Steven Chu explains: "Coal is my worst nightmare"

If the world continues on its current path, he tells the Committee on Energy and Natural Resources, "it will be a bad dream"

Published January 13, 2009 6:39PM (EST)

The Steven Chu hearing continues. In response to a friendly question from Sen. Byron Dorgan, D-N.D., Chu explained his widely distributed comment, "coal is my worst nightmare."

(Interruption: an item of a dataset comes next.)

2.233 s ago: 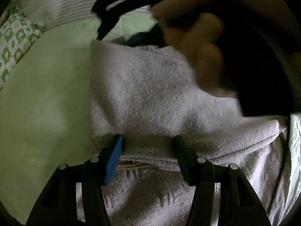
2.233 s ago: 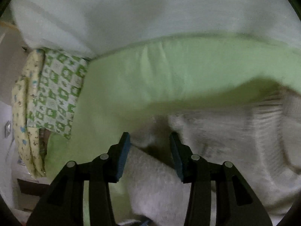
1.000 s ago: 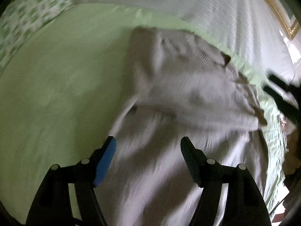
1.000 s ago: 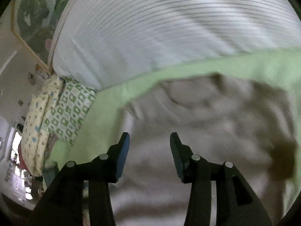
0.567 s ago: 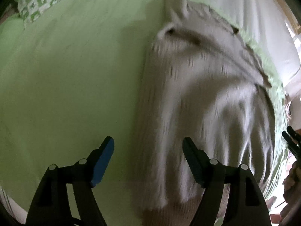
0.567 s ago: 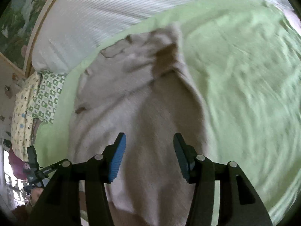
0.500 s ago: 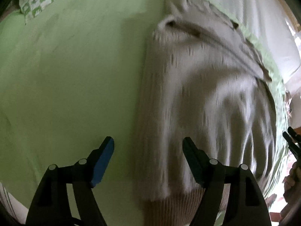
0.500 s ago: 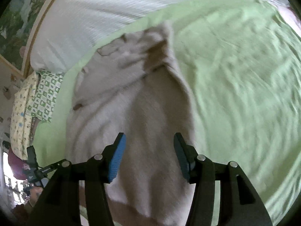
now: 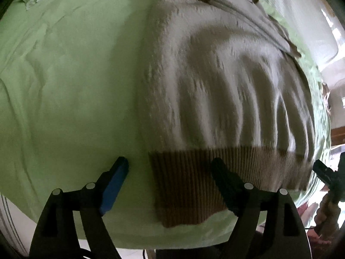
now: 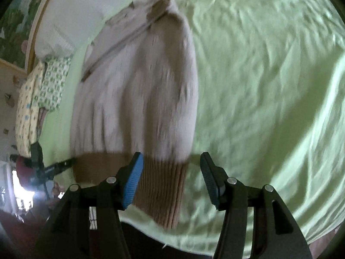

I said that in the following context. If the world continues to use coal in the way that we are using it today and by the world, I mean in particular, not just the United States, but China, India, and Russia, it's a pretty bad dream. In China for example, they have not yet begun to trap the sulfur dioxide and nitrous oxides, there's mercury, there's particulate matter as well as carbon dioxide. But I also have said many times in my talks, that coal is an abundant resource in the world. Two-thirds of the known coal reserves in the world lie in only four countries, the United States, first and foremost, followed by India, China and Russia. India, China, Russia and the United States, I believe, will not turn their back on coal, so it is imperative that we figure out a way to use coal as cleanly as possible. And so for that reason, I think again, my optimism as a scientist, we will develop those technologies to capture a large fraction of the carbon dioxide that is emitted from coal plants and safely sequester them. If confirmed as Secretary of Energy I will work very hard to develop these technologies so the United States and the rest of the world can use them.

(UPDATE: As noted in the previous post, CSPAN's streaming audio feed for this hearing is highly erratic. From what I can gather, there's been a great deal of discussion of nuclear energy, and Chu has apparently endorsed a fairly aggressive program of moving forward on nuclear energy. But any substantive analysis will have to wait until I see a transcript.)